* [Task objective]:
Starting at the line containing "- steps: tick" and ending at the line containing "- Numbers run", print every line of the material below exactly, both ends included, and stop there.

--- Dataset excerpts Enclosed Below ---

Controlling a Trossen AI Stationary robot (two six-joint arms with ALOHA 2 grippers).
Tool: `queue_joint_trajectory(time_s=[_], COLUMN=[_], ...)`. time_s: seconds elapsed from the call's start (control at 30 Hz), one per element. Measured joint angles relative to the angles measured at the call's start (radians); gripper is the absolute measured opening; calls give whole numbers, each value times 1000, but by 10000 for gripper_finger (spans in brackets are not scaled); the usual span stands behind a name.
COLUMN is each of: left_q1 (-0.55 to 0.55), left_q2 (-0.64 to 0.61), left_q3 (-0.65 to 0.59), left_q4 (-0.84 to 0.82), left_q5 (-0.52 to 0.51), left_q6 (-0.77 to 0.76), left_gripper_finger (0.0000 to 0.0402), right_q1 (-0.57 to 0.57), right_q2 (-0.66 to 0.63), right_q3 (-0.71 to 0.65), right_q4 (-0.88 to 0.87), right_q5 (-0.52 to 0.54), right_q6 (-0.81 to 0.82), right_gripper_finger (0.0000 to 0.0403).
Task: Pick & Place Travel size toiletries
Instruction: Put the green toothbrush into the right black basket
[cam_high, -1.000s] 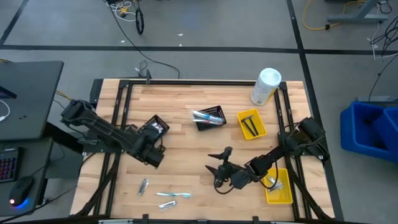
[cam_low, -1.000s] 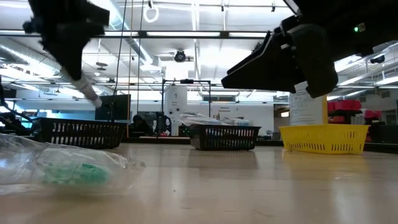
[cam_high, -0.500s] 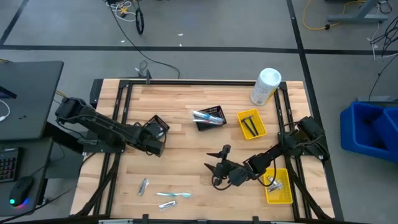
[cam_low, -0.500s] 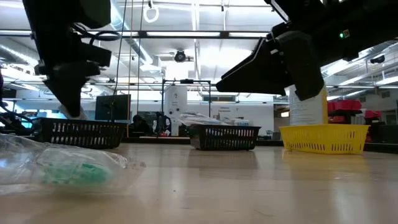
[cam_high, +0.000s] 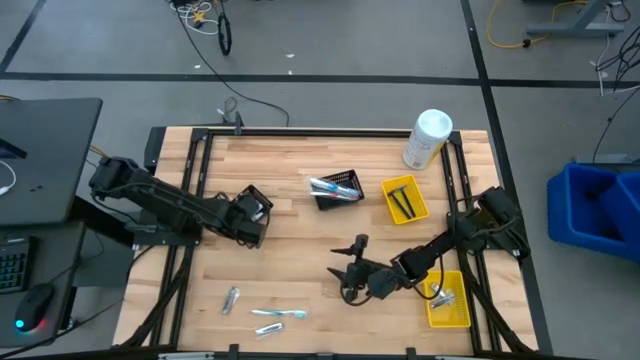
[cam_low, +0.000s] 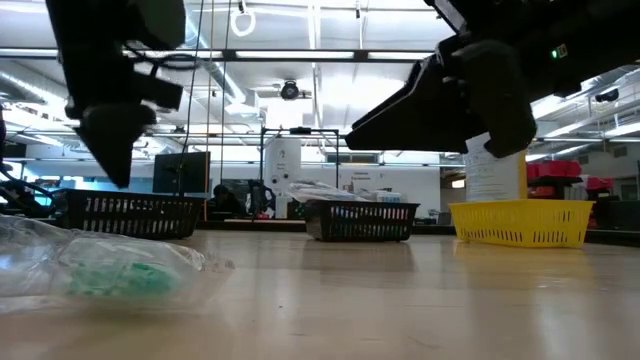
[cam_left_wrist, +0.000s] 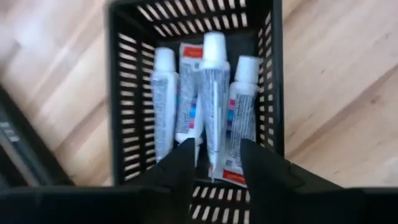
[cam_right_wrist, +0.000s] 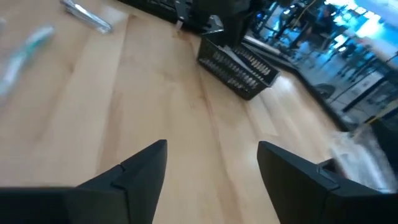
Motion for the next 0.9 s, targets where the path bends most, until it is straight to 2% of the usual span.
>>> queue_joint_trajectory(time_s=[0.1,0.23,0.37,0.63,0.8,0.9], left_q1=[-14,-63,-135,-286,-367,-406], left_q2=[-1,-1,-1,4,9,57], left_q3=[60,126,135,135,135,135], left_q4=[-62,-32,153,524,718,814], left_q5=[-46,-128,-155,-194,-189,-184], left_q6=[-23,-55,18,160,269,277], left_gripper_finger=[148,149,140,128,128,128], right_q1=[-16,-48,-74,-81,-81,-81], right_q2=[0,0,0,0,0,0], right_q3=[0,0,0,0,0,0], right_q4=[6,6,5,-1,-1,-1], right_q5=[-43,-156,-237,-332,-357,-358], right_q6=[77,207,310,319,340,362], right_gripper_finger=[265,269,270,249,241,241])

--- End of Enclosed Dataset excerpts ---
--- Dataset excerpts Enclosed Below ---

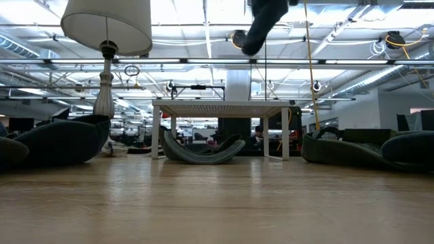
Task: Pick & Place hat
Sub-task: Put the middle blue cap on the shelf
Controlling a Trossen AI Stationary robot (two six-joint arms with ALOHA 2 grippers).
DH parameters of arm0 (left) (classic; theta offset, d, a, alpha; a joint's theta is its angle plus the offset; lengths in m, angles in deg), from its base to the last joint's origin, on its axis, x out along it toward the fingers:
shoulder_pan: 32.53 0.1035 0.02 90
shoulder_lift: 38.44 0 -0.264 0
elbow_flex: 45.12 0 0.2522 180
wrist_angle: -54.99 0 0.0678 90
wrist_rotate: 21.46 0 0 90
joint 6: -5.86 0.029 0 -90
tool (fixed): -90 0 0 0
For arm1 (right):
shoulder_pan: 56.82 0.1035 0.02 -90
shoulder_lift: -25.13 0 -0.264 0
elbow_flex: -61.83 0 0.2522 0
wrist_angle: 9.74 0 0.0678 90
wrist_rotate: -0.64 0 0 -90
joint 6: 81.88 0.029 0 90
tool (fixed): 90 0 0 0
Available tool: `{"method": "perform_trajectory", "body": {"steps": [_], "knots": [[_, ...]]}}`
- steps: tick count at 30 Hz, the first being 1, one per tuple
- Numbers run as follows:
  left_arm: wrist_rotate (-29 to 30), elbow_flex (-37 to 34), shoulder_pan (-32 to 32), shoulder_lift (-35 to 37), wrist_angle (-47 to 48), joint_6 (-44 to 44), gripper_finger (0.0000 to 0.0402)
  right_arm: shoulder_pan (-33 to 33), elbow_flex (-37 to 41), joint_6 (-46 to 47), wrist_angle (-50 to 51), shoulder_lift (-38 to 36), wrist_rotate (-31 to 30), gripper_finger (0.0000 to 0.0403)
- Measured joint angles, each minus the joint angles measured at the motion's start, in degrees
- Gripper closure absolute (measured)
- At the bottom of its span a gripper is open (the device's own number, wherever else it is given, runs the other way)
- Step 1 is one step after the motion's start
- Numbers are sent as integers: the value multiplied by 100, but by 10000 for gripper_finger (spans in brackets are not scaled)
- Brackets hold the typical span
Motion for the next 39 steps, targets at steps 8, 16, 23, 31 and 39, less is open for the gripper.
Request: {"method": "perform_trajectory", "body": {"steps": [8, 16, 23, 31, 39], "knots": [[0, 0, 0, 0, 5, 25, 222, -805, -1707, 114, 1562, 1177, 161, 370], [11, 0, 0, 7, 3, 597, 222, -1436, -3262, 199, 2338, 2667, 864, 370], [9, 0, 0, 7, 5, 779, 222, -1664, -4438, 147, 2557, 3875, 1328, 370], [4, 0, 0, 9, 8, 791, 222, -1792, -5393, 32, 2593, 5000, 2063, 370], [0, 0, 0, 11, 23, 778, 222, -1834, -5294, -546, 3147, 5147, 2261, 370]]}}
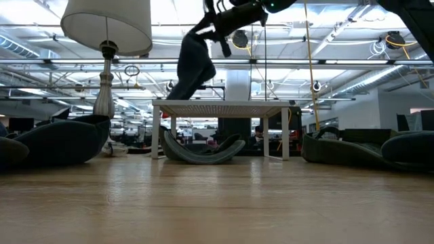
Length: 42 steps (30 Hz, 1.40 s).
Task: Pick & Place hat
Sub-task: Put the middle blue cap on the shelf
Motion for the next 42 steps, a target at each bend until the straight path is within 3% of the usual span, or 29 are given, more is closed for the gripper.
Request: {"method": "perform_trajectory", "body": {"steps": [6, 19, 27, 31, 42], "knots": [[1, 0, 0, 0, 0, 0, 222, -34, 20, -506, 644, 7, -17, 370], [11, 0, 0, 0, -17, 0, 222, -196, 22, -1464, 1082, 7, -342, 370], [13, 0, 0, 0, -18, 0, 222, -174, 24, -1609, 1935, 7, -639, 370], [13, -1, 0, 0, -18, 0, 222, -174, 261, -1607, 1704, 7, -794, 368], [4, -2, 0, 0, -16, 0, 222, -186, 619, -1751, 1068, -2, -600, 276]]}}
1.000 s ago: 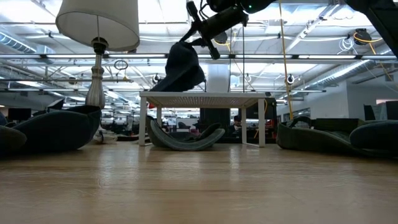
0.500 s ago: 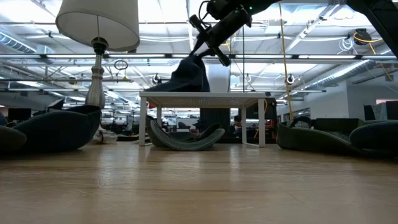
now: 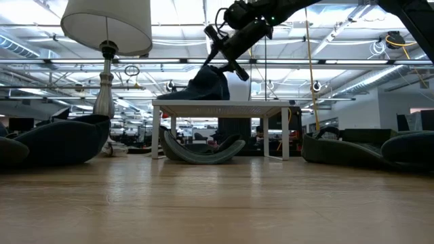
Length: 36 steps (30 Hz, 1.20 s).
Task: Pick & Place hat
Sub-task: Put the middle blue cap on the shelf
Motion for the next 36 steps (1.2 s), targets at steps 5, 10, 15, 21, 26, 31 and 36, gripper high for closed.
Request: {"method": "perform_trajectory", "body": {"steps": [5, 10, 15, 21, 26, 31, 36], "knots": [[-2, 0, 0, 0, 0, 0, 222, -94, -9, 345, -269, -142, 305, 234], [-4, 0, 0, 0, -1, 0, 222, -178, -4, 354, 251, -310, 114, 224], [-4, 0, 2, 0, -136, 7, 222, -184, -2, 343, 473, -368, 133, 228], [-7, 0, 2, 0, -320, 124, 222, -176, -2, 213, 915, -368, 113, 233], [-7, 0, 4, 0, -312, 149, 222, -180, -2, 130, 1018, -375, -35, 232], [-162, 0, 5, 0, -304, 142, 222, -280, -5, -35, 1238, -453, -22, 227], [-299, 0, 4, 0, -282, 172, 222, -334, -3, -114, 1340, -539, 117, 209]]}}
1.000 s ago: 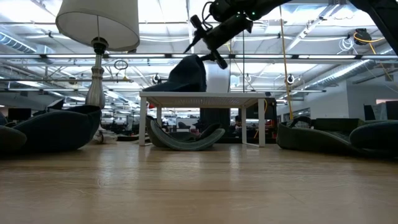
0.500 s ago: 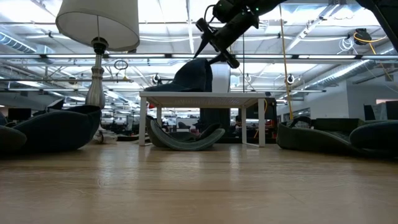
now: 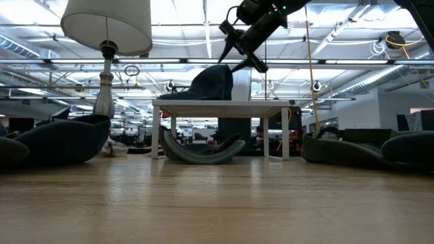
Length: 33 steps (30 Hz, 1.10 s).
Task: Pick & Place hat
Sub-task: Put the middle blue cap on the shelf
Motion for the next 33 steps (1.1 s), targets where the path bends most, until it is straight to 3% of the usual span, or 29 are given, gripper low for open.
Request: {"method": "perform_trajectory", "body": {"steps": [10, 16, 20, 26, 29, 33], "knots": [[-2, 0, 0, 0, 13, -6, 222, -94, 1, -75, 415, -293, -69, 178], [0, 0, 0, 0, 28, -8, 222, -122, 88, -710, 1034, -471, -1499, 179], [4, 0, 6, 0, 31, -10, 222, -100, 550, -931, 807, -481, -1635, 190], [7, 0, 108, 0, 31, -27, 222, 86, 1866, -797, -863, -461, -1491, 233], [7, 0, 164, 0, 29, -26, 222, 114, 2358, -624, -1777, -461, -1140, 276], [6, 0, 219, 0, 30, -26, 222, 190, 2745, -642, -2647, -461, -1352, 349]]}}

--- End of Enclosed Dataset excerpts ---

* [Answer box]:
- steps: tick count at 30 Hz, the first being 1, one per tuple
- Numbers run as follows:

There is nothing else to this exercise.